I actually think there is no way around it, but'm not entirely sure. I tried something that looked a bit fischy but I thought it might work, yet is doesn't compile at all. Why is the compiler not allowed to see that the operator returns a safe_bool_thing, which in turn can be converted to bool() and hence be tested?
struct safe_bool_thing
{
explicit safe_bool_thing( const bool bVal ) : b( bVal ) {}
operator bool () const { return b; }
private:
const bool b;
safe_bool_thing& operator = ( const safe_bool_thing& );
bool operator == ( const safe_bool_thing& );
bool operator != ( const safe_bool_thing& );
};
class MyTestableClass
{
operator safe_bool_thing () const { return safe_bool_thing( someCondition ); }
};
MyTestableClass a;
if( a ); //conditional expression of type 'MyTestableClass' is illegal
This should work:
class MyTestableClass
{
private:
void non_comparable_type() {}
public:
typedef void (MyTestableClass::* bool_type)();
operator bool_type () const { return (someCondition ? &MyTestableClass::non_comparable_type : 0); }
};
class MyOtherTestableClass
{
private:
void non_comparable_type() {}
public:
typedef void (MyOtherTestableClass::* bool_type)();
operator bool_type () const { return (someCondition ? &MyOtherTestableClass::non_comparable_type : 0); }
};
For blocking the if (a == b) case, it depends on the fact that both types convert to incompatible pointer types.
"Why is the compiler not allowed to see"
I don't have an answer for safe bool, but I can do this bit. It's because a conversion sequence can include at most 1 user-defined conversion (13.3.3.1.2).
As for why that is - I think someone decided that it would be too hard to figure out implicit conversions if they could have arbitrarily many user-defined conversions. The difficulty it introduces is that you can't write a class with a conversion, that "behaves like built-in types". If you write a class which, used idiomatically, "spends" the one user-defined conversion, then users of that class don't have it to "spend".

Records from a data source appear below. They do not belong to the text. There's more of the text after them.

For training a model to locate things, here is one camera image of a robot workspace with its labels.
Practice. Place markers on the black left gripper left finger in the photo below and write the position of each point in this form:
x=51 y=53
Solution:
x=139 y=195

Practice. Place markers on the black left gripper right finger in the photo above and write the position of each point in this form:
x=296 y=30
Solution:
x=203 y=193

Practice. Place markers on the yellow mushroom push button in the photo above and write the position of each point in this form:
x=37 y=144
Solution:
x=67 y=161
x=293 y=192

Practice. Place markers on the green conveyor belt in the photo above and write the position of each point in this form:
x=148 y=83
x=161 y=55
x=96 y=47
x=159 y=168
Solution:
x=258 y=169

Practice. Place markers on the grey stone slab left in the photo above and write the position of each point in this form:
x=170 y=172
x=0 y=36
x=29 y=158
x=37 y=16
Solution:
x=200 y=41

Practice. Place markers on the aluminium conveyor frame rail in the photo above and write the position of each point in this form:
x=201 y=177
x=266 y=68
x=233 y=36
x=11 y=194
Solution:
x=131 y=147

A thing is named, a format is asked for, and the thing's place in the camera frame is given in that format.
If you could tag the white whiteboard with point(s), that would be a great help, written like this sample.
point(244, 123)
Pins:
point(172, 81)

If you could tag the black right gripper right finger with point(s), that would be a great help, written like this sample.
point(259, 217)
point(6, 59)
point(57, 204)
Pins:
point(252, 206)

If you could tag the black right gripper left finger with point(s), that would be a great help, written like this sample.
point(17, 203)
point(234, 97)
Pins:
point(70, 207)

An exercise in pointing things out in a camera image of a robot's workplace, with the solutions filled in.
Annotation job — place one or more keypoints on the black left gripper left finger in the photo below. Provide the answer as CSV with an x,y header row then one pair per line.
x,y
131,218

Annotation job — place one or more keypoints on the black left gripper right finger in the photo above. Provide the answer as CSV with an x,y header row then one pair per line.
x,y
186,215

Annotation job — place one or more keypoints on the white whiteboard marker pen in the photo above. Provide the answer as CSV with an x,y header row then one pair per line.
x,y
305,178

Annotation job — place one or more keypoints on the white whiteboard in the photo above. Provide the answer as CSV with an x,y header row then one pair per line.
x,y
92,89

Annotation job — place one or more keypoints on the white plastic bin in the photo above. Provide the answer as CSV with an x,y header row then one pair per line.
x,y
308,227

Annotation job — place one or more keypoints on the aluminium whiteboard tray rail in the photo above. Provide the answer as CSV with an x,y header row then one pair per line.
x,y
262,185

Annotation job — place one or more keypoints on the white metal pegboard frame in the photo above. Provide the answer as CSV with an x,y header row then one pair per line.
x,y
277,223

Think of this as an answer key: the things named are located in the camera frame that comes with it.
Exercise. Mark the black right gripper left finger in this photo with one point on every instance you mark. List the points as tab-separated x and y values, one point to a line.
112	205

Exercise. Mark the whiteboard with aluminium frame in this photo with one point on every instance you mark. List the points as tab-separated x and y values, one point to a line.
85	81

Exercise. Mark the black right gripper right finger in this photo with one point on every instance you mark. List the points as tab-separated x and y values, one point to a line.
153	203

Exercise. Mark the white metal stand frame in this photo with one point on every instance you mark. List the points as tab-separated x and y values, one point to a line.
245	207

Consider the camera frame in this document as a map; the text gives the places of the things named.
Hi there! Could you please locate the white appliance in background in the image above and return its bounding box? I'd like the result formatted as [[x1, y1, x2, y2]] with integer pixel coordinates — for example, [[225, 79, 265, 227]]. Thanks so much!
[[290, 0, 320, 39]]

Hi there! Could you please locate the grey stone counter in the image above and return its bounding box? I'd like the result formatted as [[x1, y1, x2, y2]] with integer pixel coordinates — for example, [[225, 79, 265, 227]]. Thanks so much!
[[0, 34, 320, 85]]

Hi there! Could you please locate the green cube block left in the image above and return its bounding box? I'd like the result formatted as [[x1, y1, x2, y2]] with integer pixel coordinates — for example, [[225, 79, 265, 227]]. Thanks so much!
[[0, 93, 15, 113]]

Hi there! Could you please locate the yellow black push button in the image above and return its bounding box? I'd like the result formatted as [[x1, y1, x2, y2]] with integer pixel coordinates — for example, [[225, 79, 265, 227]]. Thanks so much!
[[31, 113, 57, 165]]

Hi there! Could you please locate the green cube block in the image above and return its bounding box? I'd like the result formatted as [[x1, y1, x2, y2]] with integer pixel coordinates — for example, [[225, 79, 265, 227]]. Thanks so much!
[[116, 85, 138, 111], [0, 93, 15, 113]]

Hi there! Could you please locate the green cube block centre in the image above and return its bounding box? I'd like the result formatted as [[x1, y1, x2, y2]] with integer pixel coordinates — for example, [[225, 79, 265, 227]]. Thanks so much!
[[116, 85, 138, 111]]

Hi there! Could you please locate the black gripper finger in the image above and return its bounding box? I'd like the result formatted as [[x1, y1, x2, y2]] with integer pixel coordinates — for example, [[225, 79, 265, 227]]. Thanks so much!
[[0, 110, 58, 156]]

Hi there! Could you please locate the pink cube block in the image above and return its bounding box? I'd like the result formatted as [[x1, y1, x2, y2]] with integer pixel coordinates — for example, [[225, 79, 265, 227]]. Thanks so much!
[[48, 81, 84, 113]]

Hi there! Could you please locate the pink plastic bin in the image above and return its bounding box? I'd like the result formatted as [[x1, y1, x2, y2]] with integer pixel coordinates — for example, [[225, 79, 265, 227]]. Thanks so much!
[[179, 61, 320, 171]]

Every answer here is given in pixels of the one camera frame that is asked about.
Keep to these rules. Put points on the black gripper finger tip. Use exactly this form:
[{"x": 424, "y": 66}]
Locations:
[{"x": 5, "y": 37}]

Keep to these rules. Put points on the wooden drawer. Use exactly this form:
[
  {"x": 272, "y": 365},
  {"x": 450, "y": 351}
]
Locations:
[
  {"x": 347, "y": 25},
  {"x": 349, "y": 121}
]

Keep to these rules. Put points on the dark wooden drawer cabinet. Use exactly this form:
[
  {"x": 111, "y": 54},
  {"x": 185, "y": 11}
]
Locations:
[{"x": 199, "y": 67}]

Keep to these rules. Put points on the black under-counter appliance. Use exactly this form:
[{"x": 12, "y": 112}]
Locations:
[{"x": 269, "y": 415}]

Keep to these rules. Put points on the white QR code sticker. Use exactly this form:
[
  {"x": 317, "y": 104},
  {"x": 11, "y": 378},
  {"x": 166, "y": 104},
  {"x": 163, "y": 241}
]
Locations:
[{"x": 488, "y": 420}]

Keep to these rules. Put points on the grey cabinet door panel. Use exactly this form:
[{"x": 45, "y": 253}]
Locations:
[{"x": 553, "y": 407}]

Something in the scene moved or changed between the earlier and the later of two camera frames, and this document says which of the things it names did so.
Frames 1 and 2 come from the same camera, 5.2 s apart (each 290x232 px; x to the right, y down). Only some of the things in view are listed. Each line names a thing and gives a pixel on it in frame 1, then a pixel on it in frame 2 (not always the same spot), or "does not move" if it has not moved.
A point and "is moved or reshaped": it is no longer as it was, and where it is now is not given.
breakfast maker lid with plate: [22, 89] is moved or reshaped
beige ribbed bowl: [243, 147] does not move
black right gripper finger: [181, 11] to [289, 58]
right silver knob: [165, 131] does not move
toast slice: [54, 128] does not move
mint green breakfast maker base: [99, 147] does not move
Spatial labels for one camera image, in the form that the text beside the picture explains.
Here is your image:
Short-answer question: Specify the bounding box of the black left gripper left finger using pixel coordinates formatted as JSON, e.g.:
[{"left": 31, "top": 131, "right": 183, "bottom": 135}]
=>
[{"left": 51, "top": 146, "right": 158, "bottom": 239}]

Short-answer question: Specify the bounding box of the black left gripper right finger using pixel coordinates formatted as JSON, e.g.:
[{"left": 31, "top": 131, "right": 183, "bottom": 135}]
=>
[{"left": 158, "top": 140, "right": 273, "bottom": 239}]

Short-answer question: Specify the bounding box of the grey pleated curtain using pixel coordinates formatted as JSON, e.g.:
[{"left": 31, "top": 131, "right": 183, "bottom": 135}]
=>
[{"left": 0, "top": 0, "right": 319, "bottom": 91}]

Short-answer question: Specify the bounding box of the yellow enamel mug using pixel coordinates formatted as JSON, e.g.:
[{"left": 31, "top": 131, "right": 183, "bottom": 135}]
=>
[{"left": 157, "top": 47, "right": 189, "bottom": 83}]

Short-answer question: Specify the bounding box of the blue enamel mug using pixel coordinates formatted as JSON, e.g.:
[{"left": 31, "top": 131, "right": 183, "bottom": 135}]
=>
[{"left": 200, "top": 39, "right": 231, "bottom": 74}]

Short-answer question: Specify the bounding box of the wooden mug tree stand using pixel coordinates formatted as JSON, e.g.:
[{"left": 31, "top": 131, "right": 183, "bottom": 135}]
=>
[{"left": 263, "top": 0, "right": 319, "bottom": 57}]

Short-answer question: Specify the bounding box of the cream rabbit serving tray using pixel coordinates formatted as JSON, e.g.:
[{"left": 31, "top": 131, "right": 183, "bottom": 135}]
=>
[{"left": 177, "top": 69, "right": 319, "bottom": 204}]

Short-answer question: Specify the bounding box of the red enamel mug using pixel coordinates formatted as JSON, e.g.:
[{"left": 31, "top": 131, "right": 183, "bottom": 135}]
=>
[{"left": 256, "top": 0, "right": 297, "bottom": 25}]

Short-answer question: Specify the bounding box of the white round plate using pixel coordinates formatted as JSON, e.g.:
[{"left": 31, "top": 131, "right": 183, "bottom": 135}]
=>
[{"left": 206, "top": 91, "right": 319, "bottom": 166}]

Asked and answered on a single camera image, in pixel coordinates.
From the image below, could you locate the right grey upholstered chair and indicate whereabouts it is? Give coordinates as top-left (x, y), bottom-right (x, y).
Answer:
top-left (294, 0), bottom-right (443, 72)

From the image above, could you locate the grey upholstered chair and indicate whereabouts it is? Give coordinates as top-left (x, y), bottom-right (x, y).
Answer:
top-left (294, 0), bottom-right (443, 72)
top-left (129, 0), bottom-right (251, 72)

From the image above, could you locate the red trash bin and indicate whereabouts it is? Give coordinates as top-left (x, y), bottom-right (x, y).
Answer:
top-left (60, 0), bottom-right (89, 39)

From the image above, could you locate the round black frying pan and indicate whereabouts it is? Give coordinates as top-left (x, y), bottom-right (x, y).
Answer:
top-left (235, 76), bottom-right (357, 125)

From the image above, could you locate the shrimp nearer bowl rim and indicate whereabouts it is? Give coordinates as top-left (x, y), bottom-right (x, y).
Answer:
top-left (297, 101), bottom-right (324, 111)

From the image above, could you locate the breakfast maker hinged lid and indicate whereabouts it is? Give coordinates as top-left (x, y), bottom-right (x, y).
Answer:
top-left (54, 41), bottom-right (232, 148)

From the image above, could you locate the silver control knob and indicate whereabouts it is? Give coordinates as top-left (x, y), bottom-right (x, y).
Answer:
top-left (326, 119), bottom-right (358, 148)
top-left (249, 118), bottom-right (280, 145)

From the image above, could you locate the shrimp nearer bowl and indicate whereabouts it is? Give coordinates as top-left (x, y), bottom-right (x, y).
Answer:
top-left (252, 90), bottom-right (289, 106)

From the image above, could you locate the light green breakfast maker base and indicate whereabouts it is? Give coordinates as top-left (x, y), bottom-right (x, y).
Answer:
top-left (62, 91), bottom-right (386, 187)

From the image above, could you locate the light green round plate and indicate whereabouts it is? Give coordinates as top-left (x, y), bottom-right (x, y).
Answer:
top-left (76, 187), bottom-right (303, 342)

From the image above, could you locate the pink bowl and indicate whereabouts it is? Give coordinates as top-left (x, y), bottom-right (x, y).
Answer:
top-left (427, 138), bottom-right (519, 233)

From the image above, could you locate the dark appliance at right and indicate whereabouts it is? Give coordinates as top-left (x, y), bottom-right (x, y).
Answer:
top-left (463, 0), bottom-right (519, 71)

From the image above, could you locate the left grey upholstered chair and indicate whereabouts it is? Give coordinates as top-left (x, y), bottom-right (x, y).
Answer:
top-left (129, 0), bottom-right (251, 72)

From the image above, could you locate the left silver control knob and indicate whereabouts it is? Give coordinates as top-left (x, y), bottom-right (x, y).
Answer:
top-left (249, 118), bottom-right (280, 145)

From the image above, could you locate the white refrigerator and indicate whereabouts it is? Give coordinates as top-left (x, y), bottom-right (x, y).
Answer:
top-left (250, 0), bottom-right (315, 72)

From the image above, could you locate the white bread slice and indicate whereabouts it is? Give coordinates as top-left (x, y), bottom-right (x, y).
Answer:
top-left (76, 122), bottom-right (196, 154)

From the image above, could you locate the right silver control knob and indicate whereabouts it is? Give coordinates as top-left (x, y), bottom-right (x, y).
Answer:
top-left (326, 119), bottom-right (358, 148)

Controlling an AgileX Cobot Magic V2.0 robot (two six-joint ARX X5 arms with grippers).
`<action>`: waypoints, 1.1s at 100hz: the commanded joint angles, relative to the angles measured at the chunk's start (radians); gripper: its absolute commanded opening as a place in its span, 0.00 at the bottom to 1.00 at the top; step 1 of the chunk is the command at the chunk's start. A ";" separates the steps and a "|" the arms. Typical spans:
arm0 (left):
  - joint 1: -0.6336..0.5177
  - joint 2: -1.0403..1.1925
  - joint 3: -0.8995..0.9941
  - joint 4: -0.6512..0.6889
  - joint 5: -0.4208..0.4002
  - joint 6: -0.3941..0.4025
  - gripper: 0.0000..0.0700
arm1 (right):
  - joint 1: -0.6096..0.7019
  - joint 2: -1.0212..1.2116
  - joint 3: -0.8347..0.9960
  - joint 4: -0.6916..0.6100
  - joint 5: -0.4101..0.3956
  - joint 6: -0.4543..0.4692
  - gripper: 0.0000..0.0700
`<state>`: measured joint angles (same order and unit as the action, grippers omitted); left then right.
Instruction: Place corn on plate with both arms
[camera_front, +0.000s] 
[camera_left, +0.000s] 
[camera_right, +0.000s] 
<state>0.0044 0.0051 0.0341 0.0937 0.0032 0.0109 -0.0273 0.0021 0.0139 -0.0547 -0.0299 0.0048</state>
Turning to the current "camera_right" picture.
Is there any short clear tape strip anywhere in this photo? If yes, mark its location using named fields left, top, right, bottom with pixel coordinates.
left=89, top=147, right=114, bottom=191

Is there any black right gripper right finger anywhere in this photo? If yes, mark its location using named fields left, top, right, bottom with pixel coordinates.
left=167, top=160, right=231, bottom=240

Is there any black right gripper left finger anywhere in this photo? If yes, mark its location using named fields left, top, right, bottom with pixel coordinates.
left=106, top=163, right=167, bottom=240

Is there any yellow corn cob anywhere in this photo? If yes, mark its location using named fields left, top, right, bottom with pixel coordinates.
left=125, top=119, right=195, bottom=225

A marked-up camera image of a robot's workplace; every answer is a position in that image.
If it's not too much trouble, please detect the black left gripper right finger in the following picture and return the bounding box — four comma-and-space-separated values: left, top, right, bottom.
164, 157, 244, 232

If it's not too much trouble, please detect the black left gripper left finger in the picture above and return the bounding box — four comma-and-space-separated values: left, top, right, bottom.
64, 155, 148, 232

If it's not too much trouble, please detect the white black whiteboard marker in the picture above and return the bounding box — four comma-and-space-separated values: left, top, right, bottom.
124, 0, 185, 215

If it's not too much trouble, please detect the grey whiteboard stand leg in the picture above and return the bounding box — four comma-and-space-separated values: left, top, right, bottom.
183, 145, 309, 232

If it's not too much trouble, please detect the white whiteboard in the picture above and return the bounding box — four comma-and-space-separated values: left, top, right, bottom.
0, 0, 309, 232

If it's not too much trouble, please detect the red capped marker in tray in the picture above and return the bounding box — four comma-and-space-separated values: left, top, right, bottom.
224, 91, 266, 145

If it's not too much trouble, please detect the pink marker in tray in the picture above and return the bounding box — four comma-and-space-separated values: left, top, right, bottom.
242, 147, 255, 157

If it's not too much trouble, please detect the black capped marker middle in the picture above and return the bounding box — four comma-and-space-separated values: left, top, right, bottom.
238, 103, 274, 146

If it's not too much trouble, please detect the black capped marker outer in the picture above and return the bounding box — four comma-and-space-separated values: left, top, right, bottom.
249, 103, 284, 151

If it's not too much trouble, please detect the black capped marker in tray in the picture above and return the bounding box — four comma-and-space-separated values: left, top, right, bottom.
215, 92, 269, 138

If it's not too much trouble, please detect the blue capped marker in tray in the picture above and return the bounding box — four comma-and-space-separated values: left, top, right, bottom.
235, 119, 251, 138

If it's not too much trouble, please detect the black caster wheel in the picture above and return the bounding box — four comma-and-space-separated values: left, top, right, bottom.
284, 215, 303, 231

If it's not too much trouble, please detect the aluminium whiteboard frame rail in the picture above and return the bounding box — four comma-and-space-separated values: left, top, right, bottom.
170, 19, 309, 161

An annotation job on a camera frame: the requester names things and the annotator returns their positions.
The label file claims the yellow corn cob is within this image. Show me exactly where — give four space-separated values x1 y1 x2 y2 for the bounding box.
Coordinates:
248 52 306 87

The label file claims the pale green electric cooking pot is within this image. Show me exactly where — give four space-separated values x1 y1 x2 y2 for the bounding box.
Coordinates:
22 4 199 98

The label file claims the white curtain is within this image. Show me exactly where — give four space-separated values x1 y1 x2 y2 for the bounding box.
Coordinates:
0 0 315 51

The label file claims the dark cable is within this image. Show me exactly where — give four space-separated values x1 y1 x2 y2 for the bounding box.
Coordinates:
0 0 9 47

Not that you could exactly match the conversion behaviour of built-in types anyway, since in general there's no way to specify the rank of your conversion to match the rank of the conversion of the type you're imitating.
Edit: A slight modification of your first version:
#define someCondition true
struct safe_bool_thing
{
int b;
};
typedef int safe_bool_thing::* bool_type;
bool_type safe_bool( const bool b ) { return b ? &safe_bool_thing::b : 0; }
class MyTestableClass
{
public:
operator bool_type () const { return safe_bool( someCondition ); }
private:
bool operator==(const MyTestableClass &rhs);
bool operator!=(const MyTestableClass &rhs);
};
int main() {
MyTestableClass a;
MyTestableClass b;
a == b;
}
a == b will not compile, because function overload resolution ignores accessibility. Accessibility is only tested once the correct function is chosen. In this case the correct function is MyTestableClass::operator==(const MyTestableClass &), which is private.
Inside the class, a == b should compile but not link.
I'm not sure if == and != are all the operators you need to overload, though, is there anything else you can do with a pointer to data member? This could get bloated. It's no better really than Bart's answer, I just mention it because your first attempt was close to working.
EDIT: Oh! I did not read your requirements correctly, so the below does not satisfy all of them.
It is easy enough without any special base class:
struct MyClass
{
int some_function () const;
typedef int (MyClass:: * unspec_bool_type) () const;
operator unspec_bool_type () const
{
return some_condition ? &MyClass::some_function : 0;
}
};
So, given suitable member variable of member function, you can impement it in just 5 lines of simple code.